Esta innovación ha impulsado el debate sobre un etiquetado más inteligente y la reducción de los residuos innecesarios.
«Ganar el premio FCIC fue un momento increíble para nosotros. Confirmó que nuestra innovación tenía relevancia más allá del sector minorista, que podía desempeñar un papel real dentro de la cadena de suministro alimentaria en su conjunto. El reconocimiento de Lineage nos dio la confianza necesaria para ampliar nuestro alcance y, desde entonces, hemos puesto en marcha nuestra primera fábrica en el Reino Unido. Ha ayudado a dar visibilidad a soluciones creativas que, de otro modo, podrían pasar desapercibidas, y ha demostrado al sector por qué la colaboración con innovadores como nosotros es realmente importante», comentó Solveiga Pakštaitė, fundadora y directora de Mimica.
Países Bajos (Ámsterdam)
Ganadora: Barbara Šoštarić, por su indicador visual de la vida útil que ayuda a los consumidores a consumir los alimentos en el orden adecuado antes de que se estropeen.
La solución de Bárbara sigue suscitando un importante debate sobre el comportamiento de los consumidores y sobre cómo las pequeñas acciones cotidianas pueden reducir los residuos.
«Incluso la idea más sencilla puede marcar la diferencia. Mi proyecto demostró que pequeños cambios en el comportamiento, si se adoptan de forma generalizada, pueden tener un efecto dominó en los hogares y las comunidades. Ganar el premio FCIC me dio una confianza real en mi idea y puso de manifiesto la importancia de la conexión y la colaboración a la hora de impulsarla. Trabajar con Lineage me ayudó a crear valiosas redes de contactos y a mantener vivo el debate sobre cómo la innovación y la sensibilización pueden reducir el desperdicio de alimentos», afirmó Barbara Šoštarić.

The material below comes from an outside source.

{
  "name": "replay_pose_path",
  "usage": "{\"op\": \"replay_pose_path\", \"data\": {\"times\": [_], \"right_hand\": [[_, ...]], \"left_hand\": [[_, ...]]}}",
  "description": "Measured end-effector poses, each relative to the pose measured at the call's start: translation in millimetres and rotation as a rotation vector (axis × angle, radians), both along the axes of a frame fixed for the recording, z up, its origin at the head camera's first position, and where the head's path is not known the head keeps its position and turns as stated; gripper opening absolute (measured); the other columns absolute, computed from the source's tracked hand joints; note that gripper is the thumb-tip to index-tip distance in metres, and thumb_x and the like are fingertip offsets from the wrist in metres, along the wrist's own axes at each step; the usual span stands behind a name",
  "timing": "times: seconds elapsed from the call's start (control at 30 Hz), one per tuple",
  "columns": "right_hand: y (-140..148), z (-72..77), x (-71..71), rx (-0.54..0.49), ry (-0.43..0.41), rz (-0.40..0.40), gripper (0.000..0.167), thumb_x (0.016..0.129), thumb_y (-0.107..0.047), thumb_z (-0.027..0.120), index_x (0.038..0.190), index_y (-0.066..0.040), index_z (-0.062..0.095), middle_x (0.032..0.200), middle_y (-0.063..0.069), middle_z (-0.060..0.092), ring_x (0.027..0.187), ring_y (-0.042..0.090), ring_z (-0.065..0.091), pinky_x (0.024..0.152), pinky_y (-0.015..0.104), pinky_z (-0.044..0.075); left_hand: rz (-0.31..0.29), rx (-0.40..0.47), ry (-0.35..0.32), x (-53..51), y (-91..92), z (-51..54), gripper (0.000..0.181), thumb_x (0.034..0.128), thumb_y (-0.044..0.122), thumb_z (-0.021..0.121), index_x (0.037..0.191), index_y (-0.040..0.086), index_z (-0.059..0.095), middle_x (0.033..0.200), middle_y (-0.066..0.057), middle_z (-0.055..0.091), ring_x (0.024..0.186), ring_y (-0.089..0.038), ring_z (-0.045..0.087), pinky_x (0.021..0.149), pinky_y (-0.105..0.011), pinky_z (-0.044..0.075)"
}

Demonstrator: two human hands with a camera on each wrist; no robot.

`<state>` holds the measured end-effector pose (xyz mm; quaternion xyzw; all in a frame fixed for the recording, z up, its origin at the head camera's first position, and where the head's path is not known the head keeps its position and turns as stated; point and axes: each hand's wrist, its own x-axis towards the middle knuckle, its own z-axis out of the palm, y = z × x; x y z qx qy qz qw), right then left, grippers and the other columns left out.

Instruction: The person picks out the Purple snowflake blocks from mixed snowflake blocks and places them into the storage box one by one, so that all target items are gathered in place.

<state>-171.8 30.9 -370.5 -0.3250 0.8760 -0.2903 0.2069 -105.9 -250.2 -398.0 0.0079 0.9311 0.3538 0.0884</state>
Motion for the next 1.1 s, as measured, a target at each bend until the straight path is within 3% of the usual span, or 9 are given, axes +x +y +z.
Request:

Reflexiones sobre el «Food Chain Innovation Challenge»
En conjunto, los ganadores regionales pusieron de relieve la amplitud del talento, la creatividad y la determinación que impulsan cambios significativos en toda la cadena de suministro alimentaria. El FCIC nos recordó, y sigue recordándonos, que la innovación puede surgir de cualquier parte y que incluso las soluciones a pequeña escala pueden tener un impacto global.
Sean Vanderelzen, presidente de Lineage North America East, afirmó con orgullo: «El Challenge demostró lo que se puede conseguir cuando la innovación y la colaboración se unen para hacer frente al desperdicio alimentario. Un año después, seguimos viendo sus efectos en cadena a lo largo de toda la cadena de suministro».
Un año después
Al celebrar este hito de 12 meses, el Food Chain Innovation Challenge sigue inspirando el progreso y dando lugar a nuevas ideas, sobre todo dentro de la propia Lineage. En nuestra empresa, esto reafirma nuestro compromiso de impulsar la innovación y la colaboración para construir un sistema alimentario mundial más sostenible.
«La FCIC fue solo el principio. Las ideas que hemos visto están dando forma a un futuro en el que la cadena de suministro alimentario funcione de forma más eficiente, genere menos residuos y sea más sostenible», destaca Jeff Rivera, director de operaciones de Lineage.